(PROBLEM TO SOLVE) Your response should be every line from the entries that includes the string "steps".

(Entries taken from a collection)
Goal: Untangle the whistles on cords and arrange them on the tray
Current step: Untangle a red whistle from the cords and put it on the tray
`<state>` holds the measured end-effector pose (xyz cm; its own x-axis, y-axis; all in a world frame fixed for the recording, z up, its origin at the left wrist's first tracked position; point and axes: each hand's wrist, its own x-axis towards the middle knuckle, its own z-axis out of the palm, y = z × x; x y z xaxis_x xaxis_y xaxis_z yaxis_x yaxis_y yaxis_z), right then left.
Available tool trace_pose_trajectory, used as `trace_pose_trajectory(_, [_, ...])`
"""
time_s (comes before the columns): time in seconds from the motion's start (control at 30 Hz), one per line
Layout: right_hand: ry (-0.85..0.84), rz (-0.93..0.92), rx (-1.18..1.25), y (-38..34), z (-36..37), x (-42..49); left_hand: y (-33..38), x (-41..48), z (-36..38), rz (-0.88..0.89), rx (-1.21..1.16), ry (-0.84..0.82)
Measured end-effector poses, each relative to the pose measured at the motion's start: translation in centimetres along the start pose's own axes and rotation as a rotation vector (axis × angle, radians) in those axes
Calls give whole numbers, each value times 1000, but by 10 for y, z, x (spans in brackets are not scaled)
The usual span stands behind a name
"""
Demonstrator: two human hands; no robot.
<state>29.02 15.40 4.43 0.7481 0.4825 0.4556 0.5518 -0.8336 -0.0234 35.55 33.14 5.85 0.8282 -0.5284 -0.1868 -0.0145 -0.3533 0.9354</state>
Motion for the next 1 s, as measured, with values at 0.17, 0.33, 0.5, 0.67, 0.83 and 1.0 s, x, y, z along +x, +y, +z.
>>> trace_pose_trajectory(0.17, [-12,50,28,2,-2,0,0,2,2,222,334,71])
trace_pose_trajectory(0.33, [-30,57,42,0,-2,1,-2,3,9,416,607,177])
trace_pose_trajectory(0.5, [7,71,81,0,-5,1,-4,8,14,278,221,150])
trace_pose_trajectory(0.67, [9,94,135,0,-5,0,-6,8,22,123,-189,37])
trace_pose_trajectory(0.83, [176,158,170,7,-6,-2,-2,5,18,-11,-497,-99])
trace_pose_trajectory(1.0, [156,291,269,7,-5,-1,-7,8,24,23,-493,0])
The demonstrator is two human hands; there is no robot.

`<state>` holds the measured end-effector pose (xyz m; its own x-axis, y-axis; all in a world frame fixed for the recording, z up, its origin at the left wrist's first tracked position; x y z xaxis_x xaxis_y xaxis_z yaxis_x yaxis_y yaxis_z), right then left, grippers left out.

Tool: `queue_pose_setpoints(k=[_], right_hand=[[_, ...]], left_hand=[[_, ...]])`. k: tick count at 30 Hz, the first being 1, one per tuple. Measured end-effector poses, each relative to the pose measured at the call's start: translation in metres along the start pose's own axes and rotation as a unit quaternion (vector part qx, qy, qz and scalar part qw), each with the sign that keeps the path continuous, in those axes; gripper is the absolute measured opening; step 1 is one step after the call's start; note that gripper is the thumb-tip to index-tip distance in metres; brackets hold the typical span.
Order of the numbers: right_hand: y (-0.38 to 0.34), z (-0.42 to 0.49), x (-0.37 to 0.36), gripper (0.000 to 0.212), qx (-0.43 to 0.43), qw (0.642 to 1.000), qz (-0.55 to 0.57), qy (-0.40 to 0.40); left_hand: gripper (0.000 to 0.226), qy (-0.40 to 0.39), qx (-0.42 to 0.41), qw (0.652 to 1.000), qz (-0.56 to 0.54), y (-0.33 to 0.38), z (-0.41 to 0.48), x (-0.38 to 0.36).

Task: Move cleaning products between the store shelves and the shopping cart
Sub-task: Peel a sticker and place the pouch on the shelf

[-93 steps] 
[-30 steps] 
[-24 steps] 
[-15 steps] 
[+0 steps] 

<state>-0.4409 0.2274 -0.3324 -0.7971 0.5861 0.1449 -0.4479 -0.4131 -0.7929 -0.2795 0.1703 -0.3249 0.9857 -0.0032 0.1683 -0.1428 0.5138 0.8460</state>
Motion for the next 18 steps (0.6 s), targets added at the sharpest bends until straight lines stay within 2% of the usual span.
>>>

(ANSWER TO THIS EXERCISE)
[-93 steps] 
[-30 steps] 
[-24 steps] 
[-15 steps] 
[+0 steps] 
Motion for the next 18 steps (0.6 s), targets added at the sharpest bends until straight lines stay within 2% of the usual span.

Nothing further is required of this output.